Assigned task
Leave every entry as it is and write the data out in full.
** Opening Exercise inputs block **
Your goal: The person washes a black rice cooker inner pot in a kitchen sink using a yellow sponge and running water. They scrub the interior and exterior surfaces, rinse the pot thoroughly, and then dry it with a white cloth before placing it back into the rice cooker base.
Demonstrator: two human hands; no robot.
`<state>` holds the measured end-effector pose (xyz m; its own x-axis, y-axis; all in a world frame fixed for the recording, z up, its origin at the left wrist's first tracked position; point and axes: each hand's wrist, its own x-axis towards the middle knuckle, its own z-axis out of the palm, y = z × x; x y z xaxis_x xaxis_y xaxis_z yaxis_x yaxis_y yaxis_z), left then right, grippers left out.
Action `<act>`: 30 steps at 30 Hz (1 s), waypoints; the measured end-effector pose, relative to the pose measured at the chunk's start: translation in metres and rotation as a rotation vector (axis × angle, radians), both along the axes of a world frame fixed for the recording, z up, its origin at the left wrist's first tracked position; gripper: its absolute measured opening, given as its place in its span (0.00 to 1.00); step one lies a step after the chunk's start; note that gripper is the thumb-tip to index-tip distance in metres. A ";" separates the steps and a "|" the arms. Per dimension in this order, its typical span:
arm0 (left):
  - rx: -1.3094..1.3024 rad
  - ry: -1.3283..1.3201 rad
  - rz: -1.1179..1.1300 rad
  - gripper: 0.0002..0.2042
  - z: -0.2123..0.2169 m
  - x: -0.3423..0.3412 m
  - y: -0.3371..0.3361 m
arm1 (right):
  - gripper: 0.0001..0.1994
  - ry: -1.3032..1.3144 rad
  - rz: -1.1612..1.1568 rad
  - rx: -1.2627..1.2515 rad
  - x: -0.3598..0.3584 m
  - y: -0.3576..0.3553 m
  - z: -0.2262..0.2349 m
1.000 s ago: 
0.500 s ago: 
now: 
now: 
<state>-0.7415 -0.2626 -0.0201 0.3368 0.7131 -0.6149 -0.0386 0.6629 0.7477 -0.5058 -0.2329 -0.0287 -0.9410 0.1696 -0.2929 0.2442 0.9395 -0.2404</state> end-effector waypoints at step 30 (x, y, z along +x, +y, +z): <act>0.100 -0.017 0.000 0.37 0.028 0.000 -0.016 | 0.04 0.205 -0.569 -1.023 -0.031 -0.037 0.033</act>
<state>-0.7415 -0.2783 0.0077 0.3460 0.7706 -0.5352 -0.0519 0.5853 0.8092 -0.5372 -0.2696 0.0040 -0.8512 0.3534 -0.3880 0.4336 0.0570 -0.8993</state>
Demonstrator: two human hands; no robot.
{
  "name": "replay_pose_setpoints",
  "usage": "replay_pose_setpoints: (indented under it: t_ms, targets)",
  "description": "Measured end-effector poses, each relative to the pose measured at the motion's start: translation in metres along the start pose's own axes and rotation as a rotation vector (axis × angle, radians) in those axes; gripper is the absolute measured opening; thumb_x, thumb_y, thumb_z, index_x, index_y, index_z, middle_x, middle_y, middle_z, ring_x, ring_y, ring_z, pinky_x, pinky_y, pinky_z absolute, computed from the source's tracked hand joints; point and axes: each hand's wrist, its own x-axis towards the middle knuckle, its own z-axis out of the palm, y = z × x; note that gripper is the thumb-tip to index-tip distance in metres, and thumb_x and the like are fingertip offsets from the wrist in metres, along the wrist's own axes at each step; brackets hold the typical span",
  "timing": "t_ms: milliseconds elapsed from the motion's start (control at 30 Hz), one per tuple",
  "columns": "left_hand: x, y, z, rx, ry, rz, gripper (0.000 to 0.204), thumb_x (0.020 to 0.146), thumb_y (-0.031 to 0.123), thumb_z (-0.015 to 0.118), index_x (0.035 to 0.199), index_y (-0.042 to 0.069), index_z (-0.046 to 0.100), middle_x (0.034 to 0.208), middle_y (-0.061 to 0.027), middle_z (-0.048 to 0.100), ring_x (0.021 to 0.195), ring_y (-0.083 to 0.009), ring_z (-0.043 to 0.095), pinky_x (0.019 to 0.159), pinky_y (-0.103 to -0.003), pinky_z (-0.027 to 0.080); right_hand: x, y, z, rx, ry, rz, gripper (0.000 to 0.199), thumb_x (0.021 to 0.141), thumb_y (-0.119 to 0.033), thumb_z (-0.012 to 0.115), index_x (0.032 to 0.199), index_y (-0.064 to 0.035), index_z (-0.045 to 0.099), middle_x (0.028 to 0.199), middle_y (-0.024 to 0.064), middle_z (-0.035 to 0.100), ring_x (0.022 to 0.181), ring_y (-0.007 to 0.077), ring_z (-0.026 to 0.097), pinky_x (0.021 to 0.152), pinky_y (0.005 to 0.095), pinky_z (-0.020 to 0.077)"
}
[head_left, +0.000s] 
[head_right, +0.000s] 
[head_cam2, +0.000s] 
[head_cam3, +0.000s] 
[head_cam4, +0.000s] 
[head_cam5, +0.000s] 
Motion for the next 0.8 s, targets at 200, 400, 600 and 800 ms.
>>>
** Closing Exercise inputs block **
Written response
Your goal: The person washes a black rice cooker inner pot in a kitchen sink using a yellow sponge and running water. They scrub the interior and exterior surfaces, rinse the pot thoroughly, and then dry it with a white cloth before placing it back into the rice cooker base.
Demonstrator: two human hands; no robot.
`<state>` holds the measured end-effector pose (xyz m; its own x-axis, y-axis; all in a world frame fixed for the recording, z up, its origin at the left wrist's first tracked position; point and axes: each hand's wrist, its own x-axis towards the middle knuckle, its own z-axis out of the palm, y = z × x; x y z xaxis_x xaxis_y xaxis_z yaxis_x yaxis_y yaxis_z), left then right, grippers left out.
Action `<act>`: 30 steps at 30 Hz (1 s), waypoints; the measured end-effector pose, relative to the pose measured at the chunk's start: translation in metres and rotation as a rotation vector (axis × angle, radians), both along the axes of a world frame fixed for the recording, z up, its origin at the left wrist's first tracked position; gripper: its absolute measured opening, given as its place in its span (0.00 to 1.00); step one lies a step after the chunk's start; note that gripper is the thumb-tip to index-tip distance in metres. A ";" separates the steps and a "|" the arms. Per dimension in this order, its typical span:
arm0 (left):
  - rx: -1.3094..1.3024 rad
  - ry: -1.3283..1.3201 rad
  - rz: -1.1179..1.1300 rad
  - gripper: 0.0002..0.2042
  - z: -0.2123..0.2169 m
  - x: -0.3423..0.3412 m
  - y: -0.3371..0.3361 m
arm1 (right):
  - gripper: 0.0001..0.1994
  - ry: -1.3032..1.3144 rad
  - rz: -1.1612..1.1568 rad
  - rx: -1.2627..1.2515 rad
  - x: -0.3598..0.3584 m
  - y: -0.3576..0.3553 m
  - z: -0.2262..0.2349 m
1.000 s ago: 
0.500 s ago: 
now: 
now: 
<state>-0.7415 -0.2626 -0.0201 0.3368 0.7131 -0.6149 -0.0386 0.6629 0.7477 -0.5058 -0.2329 -0.0287 -0.9410 0.1696 -0.2929 0.2442 0.9395 -0.2404</state> end-effector waypoints at step 30 (x, y, z along +x, +y, +z): <act>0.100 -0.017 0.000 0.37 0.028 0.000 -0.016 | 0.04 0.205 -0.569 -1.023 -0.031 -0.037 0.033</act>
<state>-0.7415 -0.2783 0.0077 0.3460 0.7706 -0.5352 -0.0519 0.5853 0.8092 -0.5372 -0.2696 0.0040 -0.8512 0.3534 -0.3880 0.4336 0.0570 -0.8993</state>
Demonstrator: two human hands; no robot.
{
  "name": "replay_pose_setpoints",
  "usage": "replay_pose_setpoints: (indented under it: t_ms, targets)",
  "description": "Measured end-effector poses, each relative to the pose measured at the motion's start: translation in metres along the start pose's own axes and rotation as a rotation vector (axis × angle, radians) in those axes; gripper is the absolute measured opening; thumb_x, thumb_y, thumb_z, index_x, index_y, index_z, middle_x, middle_y, middle_z, ring_x, ring_y, ring_z, pinky_x, pinky_y, pinky_z absolute, computed from the source's tracked hand joints; point and axes: each hand's wrist, its own x-axis towards the middle knuckle, its own z-axis out of the palm, y = z × x; note that gripper is the thumb-tip to index-tip distance in metres, and thumb_x and the like are fingertip offsets from the wrist in metres, along the wrist's own axes at each step; brackets hold the typical span",
  "timing": "t_ms: milliseconds elapsed from the motion's start (control at 30 Hz), one per tuple",
  "columns": "left_hand: x, y, z, rx, ry, rz, gripper (0.000 to 0.204), thumb_x (0.020 to 0.146), thumb_y (-0.031 to 0.123), thumb_z (-0.015 to 0.118), index_x (0.035 to 0.199), index_y (-0.042 to 0.069), index_z (-0.046 to 0.100), middle_x (0.034 to 0.208), middle_y (-0.061 to 0.027), middle_z (-0.048 to 0.100), ring_x (0.021 to 0.195), ring_y (-0.083 to 0.009), ring_z (-0.043 to 0.095), pinky_x (0.019 to 0.159), pinky_y (-0.103 to -0.003), pinky_z (-0.027 to 0.080); right_hand: x, y, z, rx, ry, rz, gripper (0.000 to 0.199), thumb_x (0.021 to 0.141), thumb_y (-0.119 to 0.033), thumb_z (-0.012 to 0.115), index_x (0.032 to 0.199), index_y (-0.064 to 0.035), index_z (-0.045 to 0.099), middle_x (0.028 to 0.199), middle_y (-0.024 to 0.064), middle_z (-0.035 to 0.100), ring_x (0.022 to 0.181), ring_y (-0.007 to 0.077), ring_z (-0.026 to 0.097), pinky_x (0.021 to 0.152), pinky_y (0.005 to 0.095), pinky_z (-0.020 to 0.077)"
}
[head_left, +0.000s] 
[head_right, +0.000s] 
[head_cam2, +0.000s] 
[head_cam3, +0.000s] 
[head_cam4, +0.000s] 
[head_cam5, +0.000s] 
Motion for the next 0.8 s, targets at 200, 400, 600 and 800 ms.
>>>

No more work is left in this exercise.